This one I think is especially cool. Instructions to build a cartridge to run
on an unmodified NES:
[https://web.archive.org/web/20170319202533/www.nullsleep.com...](https://web.archive.org/web/20170319202533/www.nullsleep.com/treasure/nsf_cart_guide/)

And these two both use an NES (or Famiclone) CPU, along with some other
hardware:

[http://kevtris.org/Projects/hardnes/](http://kevtris.org/Projects/hardnes/)

[http://forums.nesdev.com/viewtopic.php?t=5957&view=next](http://forums.nesdev.com/viewtopic.php?t=5957&view=next)

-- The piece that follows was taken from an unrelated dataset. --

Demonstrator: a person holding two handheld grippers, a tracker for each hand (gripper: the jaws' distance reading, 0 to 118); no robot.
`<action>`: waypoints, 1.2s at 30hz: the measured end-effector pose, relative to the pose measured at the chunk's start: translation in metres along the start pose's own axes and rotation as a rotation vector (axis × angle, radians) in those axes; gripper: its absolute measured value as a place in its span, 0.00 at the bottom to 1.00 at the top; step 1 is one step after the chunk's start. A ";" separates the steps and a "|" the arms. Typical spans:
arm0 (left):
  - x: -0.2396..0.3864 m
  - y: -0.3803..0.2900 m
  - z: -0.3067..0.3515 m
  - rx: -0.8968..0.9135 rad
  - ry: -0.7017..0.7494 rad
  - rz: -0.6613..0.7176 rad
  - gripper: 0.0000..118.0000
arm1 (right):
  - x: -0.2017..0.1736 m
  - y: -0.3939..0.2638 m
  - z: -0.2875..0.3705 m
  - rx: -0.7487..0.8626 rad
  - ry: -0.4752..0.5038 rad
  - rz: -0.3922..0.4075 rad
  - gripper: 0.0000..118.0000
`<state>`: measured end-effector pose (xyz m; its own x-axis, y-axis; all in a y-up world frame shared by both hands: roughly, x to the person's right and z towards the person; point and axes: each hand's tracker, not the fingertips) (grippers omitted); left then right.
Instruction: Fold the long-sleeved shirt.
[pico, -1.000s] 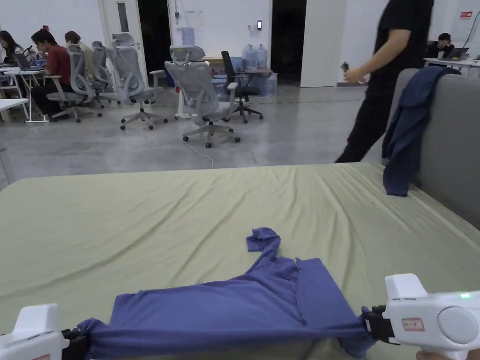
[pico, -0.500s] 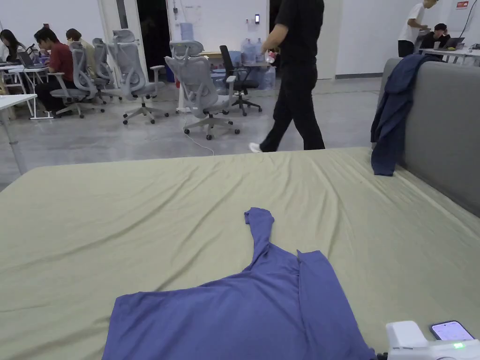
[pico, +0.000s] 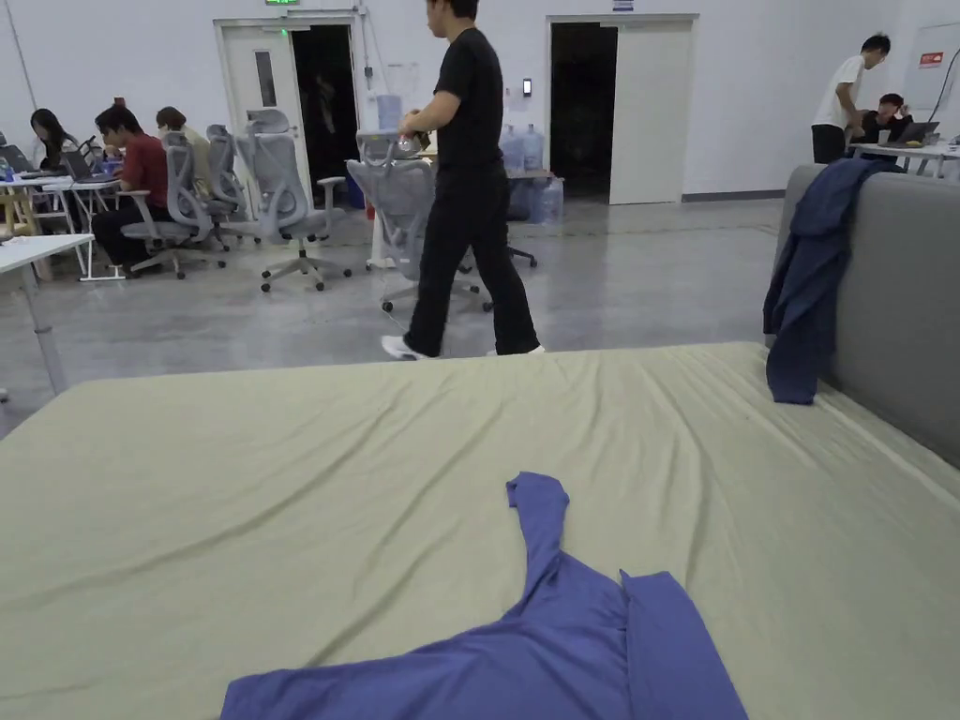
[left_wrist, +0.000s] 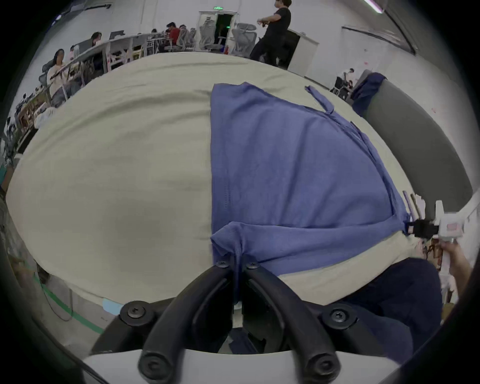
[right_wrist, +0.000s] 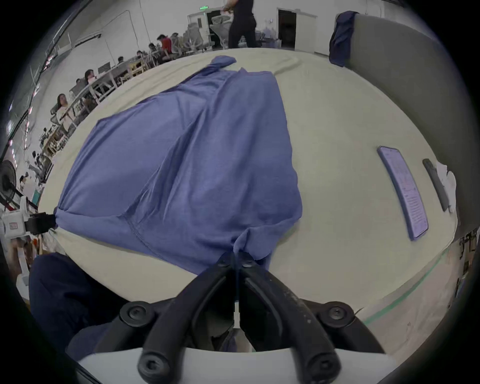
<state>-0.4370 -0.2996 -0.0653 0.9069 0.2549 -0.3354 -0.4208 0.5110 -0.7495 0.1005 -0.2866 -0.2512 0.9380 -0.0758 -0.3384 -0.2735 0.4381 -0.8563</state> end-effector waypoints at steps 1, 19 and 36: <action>-0.002 0.002 0.003 0.001 -0.034 0.032 0.53 | 0.003 0.002 0.001 -0.001 0.012 -0.015 0.29; 0.059 0.062 0.079 0.237 -0.100 0.132 0.02 | -0.038 0.122 0.028 0.131 0.033 0.004 0.02; 0.033 0.111 -0.014 0.254 -0.157 0.046 0.02 | -0.075 0.619 -0.307 0.279 -0.119 -0.092 1.00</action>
<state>-0.4532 -0.2463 -0.1675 0.8809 0.3964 -0.2588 -0.4711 0.6798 -0.5621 -0.2049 -0.2847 -0.8759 0.9789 -0.0287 -0.2022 -0.1325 0.6641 -0.7358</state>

NSF is a cool format, itself. It's basically a specialized ROM format for
encoding game music and sound effects for playback, usually in an emulator.
And since it relies on actual CPU code rather than recorded register writes,
it can include loops and such programmatically.

------
makmanalp
This is wonderful! This is kinda like a project I'm working on where we're
instrumenting memory accesses across each memory cell in a data structure to
be able to visually profile how the data structure is being used.

Plotting each cell individually over time had never occurred to me, and I'll
definitely try this!

------
evanb
I could listen to the plotter go for hours.

------
ukulele
Late to the party, but just wanted to comment that I appreciated the namesake
spelled out by social media icons in the footer. Some people put thought into
all angles :)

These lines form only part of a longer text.